**Task prompt**
Every line below is to be copied exactly, with the pictures left out.

**Supplied material**
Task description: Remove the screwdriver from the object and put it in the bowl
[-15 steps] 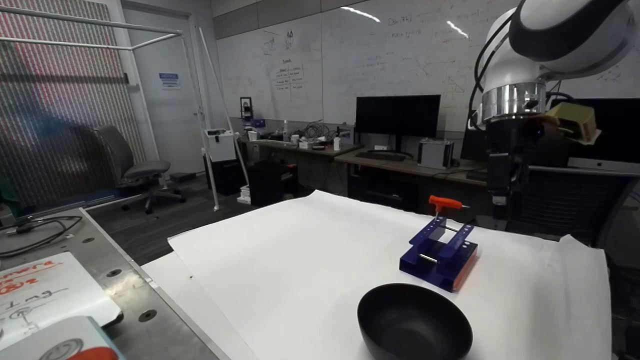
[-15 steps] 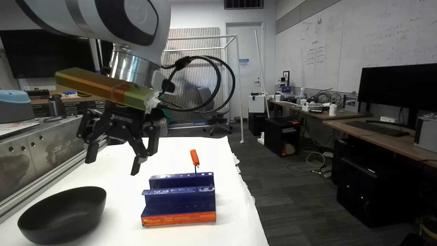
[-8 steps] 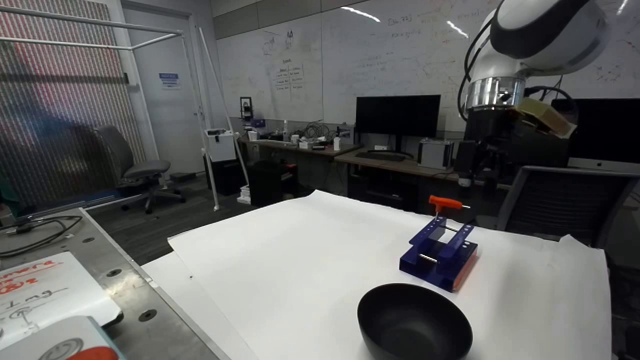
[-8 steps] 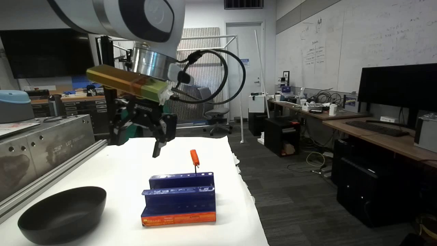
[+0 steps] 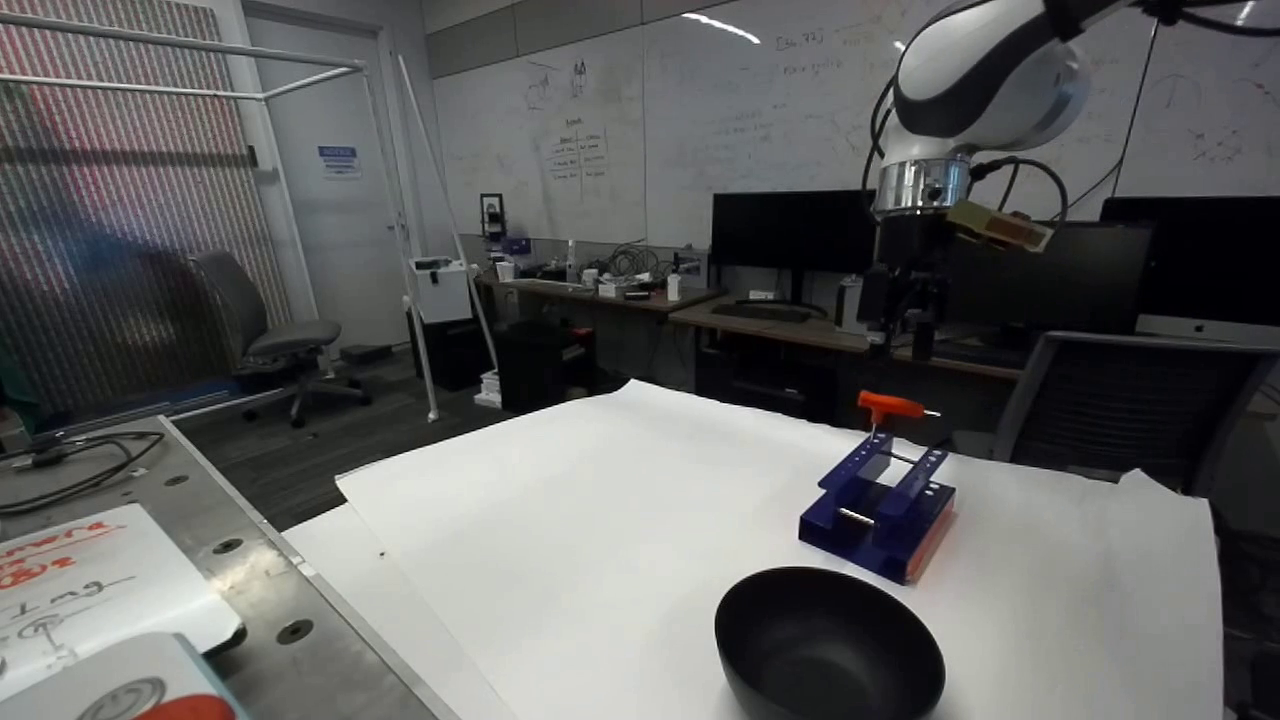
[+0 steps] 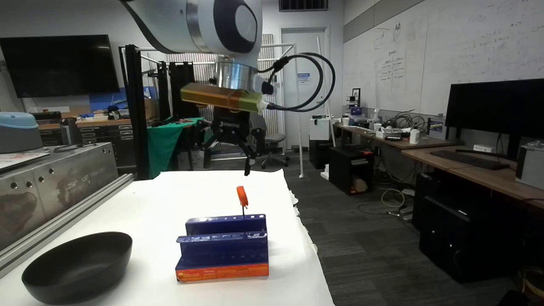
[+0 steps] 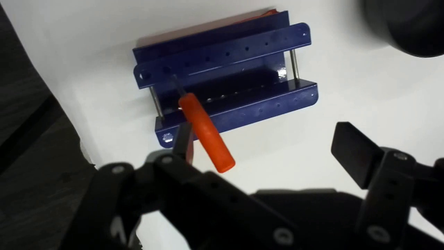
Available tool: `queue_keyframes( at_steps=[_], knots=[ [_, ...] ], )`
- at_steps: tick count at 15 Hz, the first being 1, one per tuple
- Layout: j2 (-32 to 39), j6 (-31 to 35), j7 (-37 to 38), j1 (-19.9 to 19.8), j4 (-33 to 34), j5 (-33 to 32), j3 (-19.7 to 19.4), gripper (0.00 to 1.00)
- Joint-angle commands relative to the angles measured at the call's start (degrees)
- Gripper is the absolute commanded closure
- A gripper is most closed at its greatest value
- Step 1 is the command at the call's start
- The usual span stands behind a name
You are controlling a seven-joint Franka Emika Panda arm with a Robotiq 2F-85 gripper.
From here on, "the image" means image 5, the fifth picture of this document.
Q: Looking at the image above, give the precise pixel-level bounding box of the black bowl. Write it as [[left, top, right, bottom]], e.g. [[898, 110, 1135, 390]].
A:
[[713, 565, 948, 720]]

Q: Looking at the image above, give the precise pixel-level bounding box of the white board with red shape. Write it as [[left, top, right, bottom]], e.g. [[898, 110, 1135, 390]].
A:
[[0, 631, 251, 720]]

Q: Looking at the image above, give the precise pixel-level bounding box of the row of monitors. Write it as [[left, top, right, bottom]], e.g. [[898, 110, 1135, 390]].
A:
[[709, 189, 1280, 338]]

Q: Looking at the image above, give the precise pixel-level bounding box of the dark grey office chair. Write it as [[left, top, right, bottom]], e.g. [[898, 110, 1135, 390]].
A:
[[189, 249, 374, 430]]

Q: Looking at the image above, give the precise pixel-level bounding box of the white box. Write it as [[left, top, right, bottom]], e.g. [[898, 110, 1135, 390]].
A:
[[407, 256, 474, 325]]

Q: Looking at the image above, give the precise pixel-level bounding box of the black cable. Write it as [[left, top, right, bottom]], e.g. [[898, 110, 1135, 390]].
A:
[[0, 429, 167, 519]]

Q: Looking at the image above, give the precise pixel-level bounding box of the whiteboard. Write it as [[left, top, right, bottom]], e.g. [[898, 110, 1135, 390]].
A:
[[431, 0, 1280, 249]]

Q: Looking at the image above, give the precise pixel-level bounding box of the wooden desk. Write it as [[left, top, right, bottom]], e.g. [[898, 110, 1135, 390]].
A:
[[478, 276, 1023, 385]]

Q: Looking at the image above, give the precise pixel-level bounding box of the blue tool holder block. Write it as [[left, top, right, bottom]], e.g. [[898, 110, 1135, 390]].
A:
[[797, 431, 958, 587]]

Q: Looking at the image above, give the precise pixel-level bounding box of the white sheet with red writing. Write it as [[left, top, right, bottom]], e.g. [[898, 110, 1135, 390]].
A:
[[0, 502, 247, 703]]

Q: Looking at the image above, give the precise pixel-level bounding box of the large white paper sheet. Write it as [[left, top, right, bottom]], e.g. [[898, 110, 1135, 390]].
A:
[[334, 377, 1227, 720]]

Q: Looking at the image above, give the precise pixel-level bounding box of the black cabinet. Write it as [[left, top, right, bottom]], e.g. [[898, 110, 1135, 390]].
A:
[[494, 319, 603, 415]]

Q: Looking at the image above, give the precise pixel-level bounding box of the patterned glass partition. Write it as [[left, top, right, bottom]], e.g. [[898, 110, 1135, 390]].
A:
[[0, 0, 293, 425]]

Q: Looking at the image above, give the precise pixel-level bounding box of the grey door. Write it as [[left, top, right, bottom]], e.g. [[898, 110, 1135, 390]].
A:
[[244, 8, 413, 353]]

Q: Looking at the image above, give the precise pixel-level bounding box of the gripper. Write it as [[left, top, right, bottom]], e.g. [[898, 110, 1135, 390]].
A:
[[857, 212, 952, 363]]

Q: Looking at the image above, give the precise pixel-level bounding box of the white pipe frame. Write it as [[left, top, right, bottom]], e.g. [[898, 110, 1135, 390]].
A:
[[0, 10, 503, 424]]

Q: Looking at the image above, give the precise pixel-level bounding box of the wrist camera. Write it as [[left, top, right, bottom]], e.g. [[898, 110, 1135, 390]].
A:
[[944, 198, 1057, 254]]

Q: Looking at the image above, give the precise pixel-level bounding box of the orange T-handle screwdriver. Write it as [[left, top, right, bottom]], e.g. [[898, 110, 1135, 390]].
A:
[[857, 389, 943, 442]]

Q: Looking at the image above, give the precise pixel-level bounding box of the grey mesh-back chair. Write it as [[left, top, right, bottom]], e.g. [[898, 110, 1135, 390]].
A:
[[992, 329, 1280, 499]]

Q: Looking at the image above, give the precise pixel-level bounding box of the black keyboard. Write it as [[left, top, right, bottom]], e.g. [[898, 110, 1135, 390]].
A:
[[711, 300, 828, 325]]

**Task answer**
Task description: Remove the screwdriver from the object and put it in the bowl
[-15 steps] 
[-15 steps] 
[-8 steps] 
[-8 steps] 
[+0 steps] 
[+0 steps] 
[+0 steps] 
Available tool: `queue_keyframes( at_steps=[_], knots=[ [_, ...] ], )`
- at_steps: tick count at 15 Hz, the first being 1, one per tuple
- Layout: j2 (-32 to 39), j6 (-31 to 35), j7 (-37 to 38), j1 (-19.9 to 19.8), j4 (-33 to 34), j5 (-33 to 32), j3 (-19.7 to 19.4), gripper (0.00 to 1.00)
- Joint-angle commands relative to the angles measured at the call's start (degrees)
- Gripper is the absolute commanded closure
- A gripper is most closed at its greatest value
- Step 1 is the command at the call's start
- The usual span stands behind a name
You are controlling a seven-joint Franka Emika Panda arm with a Robotiq 2F-85 gripper.
From here on, "the image" means image 5, the fifth picture of this document.
Q: Looking at the image above, give the precise pixel-level bounding box of the black bowl. Write it as [[left, top, right, bottom]], e.g. [[898, 110, 1135, 390]].
A:
[[713, 565, 948, 720]]

Q: Looking at the image above, give the precise pixel-level bounding box of the white board with red shape. Write it as [[left, top, right, bottom]], e.g. [[898, 110, 1135, 390]].
A:
[[0, 631, 251, 720]]

Q: Looking at the image above, give the precise pixel-level bounding box of the row of monitors. Write it as [[left, top, right, bottom]], e.g. [[898, 110, 1135, 390]].
A:
[[709, 189, 1280, 338]]

Q: Looking at the image above, give the precise pixel-level bounding box of the dark grey office chair. Write it as [[left, top, right, bottom]], e.g. [[898, 110, 1135, 390]].
A:
[[189, 249, 374, 430]]

Q: Looking at the image above, give the precise pixel-level bounding box of the white box. Write it as [[left, top, right, bottom]], e.g. [[898, 110, 1135, 390]].
A:
[[407, 256, 474, 325]]

Q: Looking at the image above, give the precise pixel-level bounding box of the black cable. Write it as [[left, top, right, bottom]], e.g. [[898, 110, 1135, 390]].
A:
[[0, 429, 167, 519]]

Q: Looking at the image above, give the precise pixel-level bounding box of the whiteboard. Write it as [[left, top, right, bottom]], e.g. [[898, 110, 1135, 390]].
A:
[[431, 0, 1280, 249]]

Q: Looking at the image above, give the precise pixel-level bounding box of the wooden desk. Write it as [[left, top, right, bottom]], e.g. [[898, 110, 1135, 390]].
A:
[[478, 276, 1023, 385]]

Q: Looking at the image above, give the precise pixel-level bounding box of the blue tool holder block. Write it as [[left, top, right, bottom]], e.g. [[898, 110, 1135, 390]].
A:
[[797, 431, 958, 587]]

Q: Looking at the image above, give the precise pixel-level bounding box of the white sheet with red writing. Write it as [[left, top, right, bottom]], e.g. [[898, 110, 1135, 390]].
A:
[[0, 502, 247, 703]]

Q: Looking at the image above, give the precise pixel-level bounding box of the large white paper sheet. Write it as [[left, top, right, bottom]], e.g. [[898, 110, 1135, 390]].
A:
[[334, 377, 1227, 720]]

Q: Looking at the image above, give the precise pixel-level bounding box of the black cabinet. Write it as [[left, top, right, bottom]], e.g. [[898, 110, 1135, 390]].
A:
[[494, 319, 603, 415]]

Q: Looking at the image above, give the precise pixel-level bounding box of the patterned glass partition. Write it as [[left, top, right, bottom]], e.g. [[898, 110, 1135, 390]].
A:
[[0, 0, 293, 425]]

Q: Looking at the image above, give the precise pixel-level bounding box of the grey door. Write it as [[left, top, right, bottom]], e.g. [[898, 110, 1135, 390]].
A:
[[244, 8, 413, 353]]

Q: Looking at the image above, give the precise pixel-level bounding box of the gripper. Write it as [[left, top, right, bottom]], e.g. [[898, 110, 1135, 390]].
A:
[[857, 212, 952, 363]]

Q: Looking at the image above, give the precise pixel-level bounding box of the white pipe frame. Write it as [[left, top, right, bottom]], e.g. [[898, 110, 1135, 390]].
A:
[[0, 10, 503, 424]]

Q: Looking at the image above, give the precise pixel-level bounding box of the wrist camera. Write it as [[left, top, right, bottom]], e.g. [[898, 110, 1135, 390]].
A:
[[944, 198, 1057, 254]]

Q: Looking at the image above, give the precise pixel-level bounding box of the orange T-handle screwdriver. Write it as [[left, top, right, bottom]], e.g. [[898, 110, 1135, 390]].
A:
[[857, 389, 943, 442]]

Q: Looking at the image above, give the precise pixel-level bounding box of the grey mesh-back chair. Write it as [[left, top, right, bottom]], e.g. [[898, 110, 1135, 390]].
A:
[[992, 329, 1280, 499]]

Q: Looking at the image above, give the precise pixel-level bounding box of the black keyboard. Write it as [[left, top, right, bottom]], e.g. [[898, 110, 1135, 390]].
A:
[[711, 300, 828, 325]]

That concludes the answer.